*What you need to do*: An exact transcription of the data below, complete and unaltered, is the expected answer.

BEGIN Data extract

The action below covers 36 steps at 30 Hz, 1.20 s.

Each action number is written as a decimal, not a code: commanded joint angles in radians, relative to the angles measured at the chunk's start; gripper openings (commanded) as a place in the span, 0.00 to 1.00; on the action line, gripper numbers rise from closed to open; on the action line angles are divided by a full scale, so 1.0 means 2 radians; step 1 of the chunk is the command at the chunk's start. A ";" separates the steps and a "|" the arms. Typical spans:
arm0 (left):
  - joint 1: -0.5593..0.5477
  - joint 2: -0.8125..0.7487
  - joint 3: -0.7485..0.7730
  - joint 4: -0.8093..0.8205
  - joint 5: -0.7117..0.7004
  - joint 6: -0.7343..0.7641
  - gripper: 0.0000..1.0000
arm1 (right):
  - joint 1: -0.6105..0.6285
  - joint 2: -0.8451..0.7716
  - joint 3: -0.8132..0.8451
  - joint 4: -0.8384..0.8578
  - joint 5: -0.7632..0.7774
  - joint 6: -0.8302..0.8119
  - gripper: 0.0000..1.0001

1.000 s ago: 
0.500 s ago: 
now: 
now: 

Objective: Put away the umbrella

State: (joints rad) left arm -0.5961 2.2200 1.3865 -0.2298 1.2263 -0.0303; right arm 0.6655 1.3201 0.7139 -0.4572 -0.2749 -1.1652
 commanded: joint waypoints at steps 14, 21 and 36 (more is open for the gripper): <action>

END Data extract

*Solution for this task*:
The action below covers 36 steps at 30 Hz, 1.20 s.

Each action number is written as a decimal, not a code: commanded joint angles in radians, relative to the angles measured at the chunk's start; gripper openings (commanded) as a place in the span, 0.00 to 1.00; on the action line, gripper numbers rise from closed to open; on the action line angles are divided by a full scale, so 1.0 means 2 radians; step 1 of the chunk is the command at the chunk's start. A ";" separates the steps and a "|" the arms. Typical spans:
arm0 (left):
  - joint 1: -0.5593..0.5477
  - joint 2: -0.8125..0.7487
  - joint 3: -0.7485..0.7730
  - joint 4: -0.8093..0.8205
  - joint 5: -0.7117..0.7004
  - joint 6: -0.7343..0.7641
  - gripper: 0.0000..1.0000
arm1 (right):
  - joint 1: -0.6105..0.6285
  - joint 2: -0.8451..0.7716
  - joint 3: -0.8132..0.8451
  - joint 4: -0.8384..0.8578
  - joint 5: -0.7632..0.7774
  - joint 6: -0.8302..0.8119
  - gripper: 0.0000..1.0001

1.000 s ago: 
0.500 s ago: 
now: 
now: 

Objective: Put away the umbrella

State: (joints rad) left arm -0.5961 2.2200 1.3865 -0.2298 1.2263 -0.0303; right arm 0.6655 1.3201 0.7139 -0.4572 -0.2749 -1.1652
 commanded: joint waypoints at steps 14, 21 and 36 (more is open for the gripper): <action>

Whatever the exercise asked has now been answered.